## Activity
Restate the listing below word for word; no picture is to be carried over.

## Dataset content
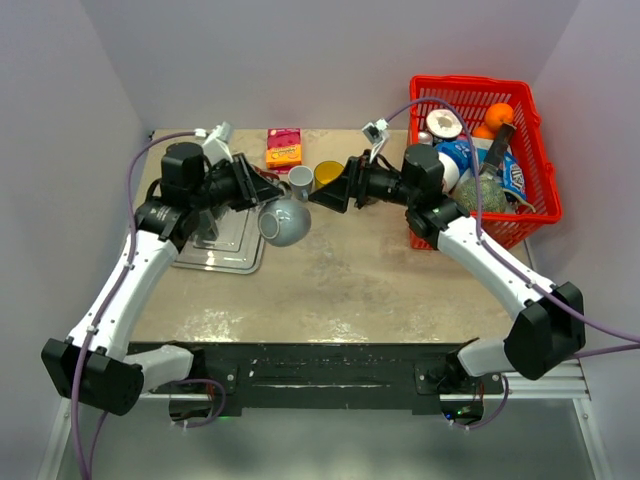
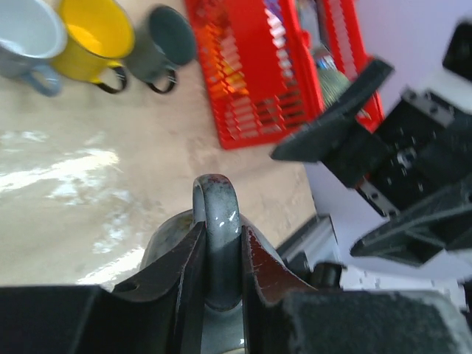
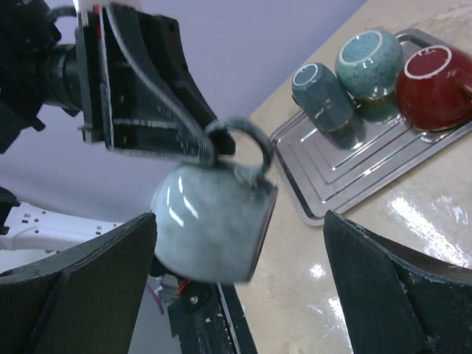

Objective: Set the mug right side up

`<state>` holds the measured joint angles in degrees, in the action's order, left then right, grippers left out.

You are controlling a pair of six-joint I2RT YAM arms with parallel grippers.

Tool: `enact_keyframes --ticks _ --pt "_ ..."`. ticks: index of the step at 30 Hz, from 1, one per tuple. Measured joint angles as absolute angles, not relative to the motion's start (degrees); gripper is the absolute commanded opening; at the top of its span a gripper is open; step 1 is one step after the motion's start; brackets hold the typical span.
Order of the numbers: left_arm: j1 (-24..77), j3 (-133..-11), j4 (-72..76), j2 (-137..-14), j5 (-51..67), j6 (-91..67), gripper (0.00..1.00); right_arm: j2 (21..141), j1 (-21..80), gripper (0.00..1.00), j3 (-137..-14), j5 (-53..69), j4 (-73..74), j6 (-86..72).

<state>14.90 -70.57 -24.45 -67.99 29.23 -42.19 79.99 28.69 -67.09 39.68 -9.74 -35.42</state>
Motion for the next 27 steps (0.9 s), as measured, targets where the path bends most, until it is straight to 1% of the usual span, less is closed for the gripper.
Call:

## The answer
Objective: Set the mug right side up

`<state>` holds the measured joint angles in degrees, in the action's order, left then right, grippers left out.

You are controlling a pair of six-joint I2RT YAM arms with parallel grippers.

Tool: `enact_keyframes --ticks _ --pt "_ ..."`. ticks: index of the step at 30 Hz, from 1, one per tuple. Measured joint angles as absolute angles, not relative to the motion's start (degrees); gripper is the absolute commanded opening; at the top of its span a gripper is open; step 1 is one step after the motion's start; brackets hold the typical span.
Order of the numbers: left_arm: j1 (-24..77), j3 (-133..-11), j4 (-72..76), j2 (-137..-14), j5 (-51..67), j6 (-91..67), gripper (0.00..1.00); right_arm: j2 (21..141), j1 (-21..80), gripper (0.00..1.00), j3 (-137..-14), j5 (-53..69), j4 (-73..74), j6 (-86..72).

<state>14.90 -70.57 -24.45 -67.99 29.23 -42.19 79.99 28.69 -67.09 39.68 -9.74 -35.42</state>
Motion for the next 27 steps (0.9 s), as measured, targets where the path bends most, until it is straight to 1% of the usual span, less is closed for the gripper.
Call:

That finishes the exercise, with nothing more to add.